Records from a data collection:
--------------------------------------------------

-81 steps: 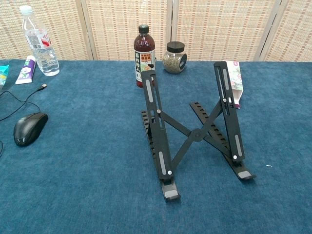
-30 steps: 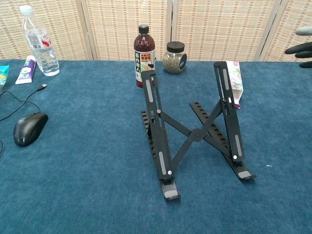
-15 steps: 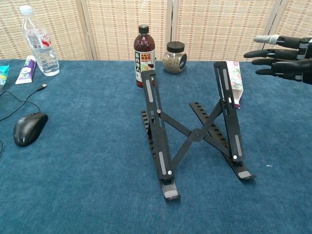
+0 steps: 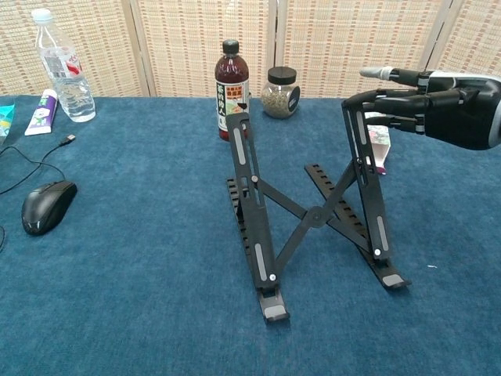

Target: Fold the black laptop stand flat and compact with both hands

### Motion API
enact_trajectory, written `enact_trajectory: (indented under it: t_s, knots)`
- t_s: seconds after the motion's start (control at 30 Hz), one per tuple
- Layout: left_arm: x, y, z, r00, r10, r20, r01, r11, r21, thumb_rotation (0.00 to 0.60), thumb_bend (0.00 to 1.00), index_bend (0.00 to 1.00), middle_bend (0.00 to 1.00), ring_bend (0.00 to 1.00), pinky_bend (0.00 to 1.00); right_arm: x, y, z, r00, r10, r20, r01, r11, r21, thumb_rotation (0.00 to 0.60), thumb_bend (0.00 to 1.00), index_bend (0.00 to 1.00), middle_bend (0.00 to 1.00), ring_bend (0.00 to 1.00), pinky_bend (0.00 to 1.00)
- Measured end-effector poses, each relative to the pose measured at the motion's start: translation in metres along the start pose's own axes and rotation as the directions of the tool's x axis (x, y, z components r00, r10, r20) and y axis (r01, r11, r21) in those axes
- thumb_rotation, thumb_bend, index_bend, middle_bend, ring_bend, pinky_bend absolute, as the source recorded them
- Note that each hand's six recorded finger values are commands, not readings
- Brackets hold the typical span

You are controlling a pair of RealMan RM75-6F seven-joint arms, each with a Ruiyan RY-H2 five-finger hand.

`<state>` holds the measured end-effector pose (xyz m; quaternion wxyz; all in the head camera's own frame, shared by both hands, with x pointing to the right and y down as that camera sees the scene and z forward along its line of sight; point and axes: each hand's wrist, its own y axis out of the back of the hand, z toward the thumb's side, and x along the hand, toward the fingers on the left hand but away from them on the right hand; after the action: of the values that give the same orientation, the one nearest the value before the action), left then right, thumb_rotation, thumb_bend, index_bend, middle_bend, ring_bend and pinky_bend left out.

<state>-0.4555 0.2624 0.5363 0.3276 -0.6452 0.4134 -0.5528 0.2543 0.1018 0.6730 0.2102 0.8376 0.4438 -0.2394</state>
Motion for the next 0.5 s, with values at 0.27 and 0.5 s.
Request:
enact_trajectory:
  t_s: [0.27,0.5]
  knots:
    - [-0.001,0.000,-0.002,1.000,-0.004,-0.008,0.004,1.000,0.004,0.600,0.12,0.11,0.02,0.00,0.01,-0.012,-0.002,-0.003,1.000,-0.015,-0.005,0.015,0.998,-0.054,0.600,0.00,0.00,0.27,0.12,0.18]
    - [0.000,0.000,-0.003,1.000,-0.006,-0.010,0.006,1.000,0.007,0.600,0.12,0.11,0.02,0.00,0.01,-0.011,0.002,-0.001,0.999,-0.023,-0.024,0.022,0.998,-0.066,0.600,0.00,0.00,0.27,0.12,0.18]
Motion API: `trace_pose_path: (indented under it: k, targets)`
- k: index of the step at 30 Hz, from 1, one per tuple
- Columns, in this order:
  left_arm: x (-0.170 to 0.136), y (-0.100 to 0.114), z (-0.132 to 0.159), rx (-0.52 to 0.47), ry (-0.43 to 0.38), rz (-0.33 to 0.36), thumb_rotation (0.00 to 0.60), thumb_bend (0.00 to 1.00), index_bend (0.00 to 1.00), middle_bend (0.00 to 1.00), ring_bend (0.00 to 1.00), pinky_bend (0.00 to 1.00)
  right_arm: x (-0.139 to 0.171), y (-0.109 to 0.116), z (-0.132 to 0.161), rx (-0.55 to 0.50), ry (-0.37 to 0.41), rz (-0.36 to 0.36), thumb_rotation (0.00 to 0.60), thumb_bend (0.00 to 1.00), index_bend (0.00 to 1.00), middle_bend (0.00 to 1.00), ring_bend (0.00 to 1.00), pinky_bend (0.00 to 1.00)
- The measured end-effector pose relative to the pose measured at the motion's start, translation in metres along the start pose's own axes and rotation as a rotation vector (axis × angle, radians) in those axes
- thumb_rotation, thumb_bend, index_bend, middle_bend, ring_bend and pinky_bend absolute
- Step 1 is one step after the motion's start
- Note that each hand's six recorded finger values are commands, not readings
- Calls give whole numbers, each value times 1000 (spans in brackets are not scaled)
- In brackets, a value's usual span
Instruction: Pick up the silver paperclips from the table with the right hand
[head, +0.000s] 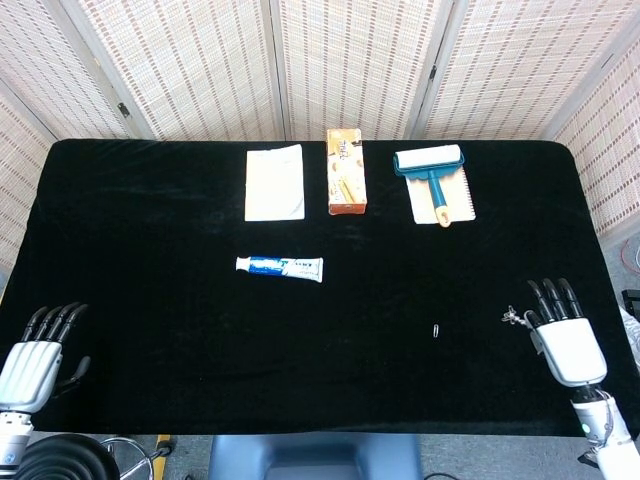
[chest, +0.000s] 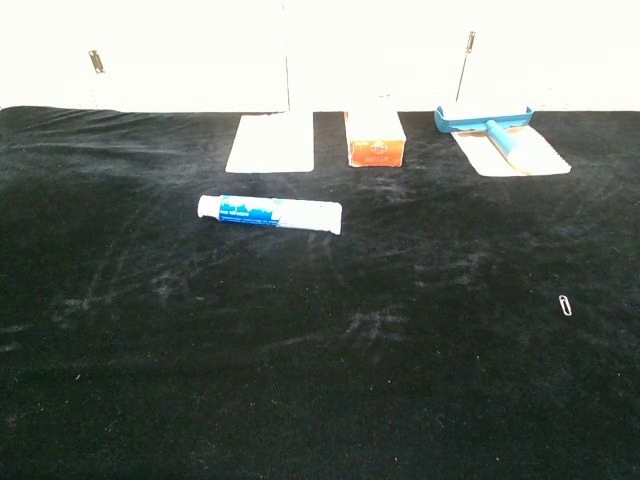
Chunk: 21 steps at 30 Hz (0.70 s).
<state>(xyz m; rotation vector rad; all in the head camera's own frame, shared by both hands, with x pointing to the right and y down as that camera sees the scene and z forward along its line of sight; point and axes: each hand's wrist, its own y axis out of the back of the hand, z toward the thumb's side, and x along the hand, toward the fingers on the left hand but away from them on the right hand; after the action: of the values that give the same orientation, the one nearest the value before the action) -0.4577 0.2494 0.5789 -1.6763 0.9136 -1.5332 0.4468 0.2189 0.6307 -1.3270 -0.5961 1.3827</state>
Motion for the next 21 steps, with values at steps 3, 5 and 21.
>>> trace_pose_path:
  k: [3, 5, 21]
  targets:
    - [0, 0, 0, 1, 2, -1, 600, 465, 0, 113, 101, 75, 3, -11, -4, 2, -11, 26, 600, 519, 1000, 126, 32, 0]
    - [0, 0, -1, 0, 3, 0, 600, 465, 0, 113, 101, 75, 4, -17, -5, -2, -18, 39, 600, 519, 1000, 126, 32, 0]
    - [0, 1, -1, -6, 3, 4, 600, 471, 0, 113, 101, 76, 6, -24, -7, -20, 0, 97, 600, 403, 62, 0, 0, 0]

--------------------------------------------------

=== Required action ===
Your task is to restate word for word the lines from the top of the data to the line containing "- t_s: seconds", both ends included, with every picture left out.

=== Answer ===
-81 steps: 
-30 steps: 
-15 steps: 
+0 steps: 

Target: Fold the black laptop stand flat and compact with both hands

### Motion API
enact_trajectory, written `enact_trajectory: (indented under it: t_s, knots)`
- t_s: seconds after the motion's start (control at 30 Hz), one per tuple

The response above is complete.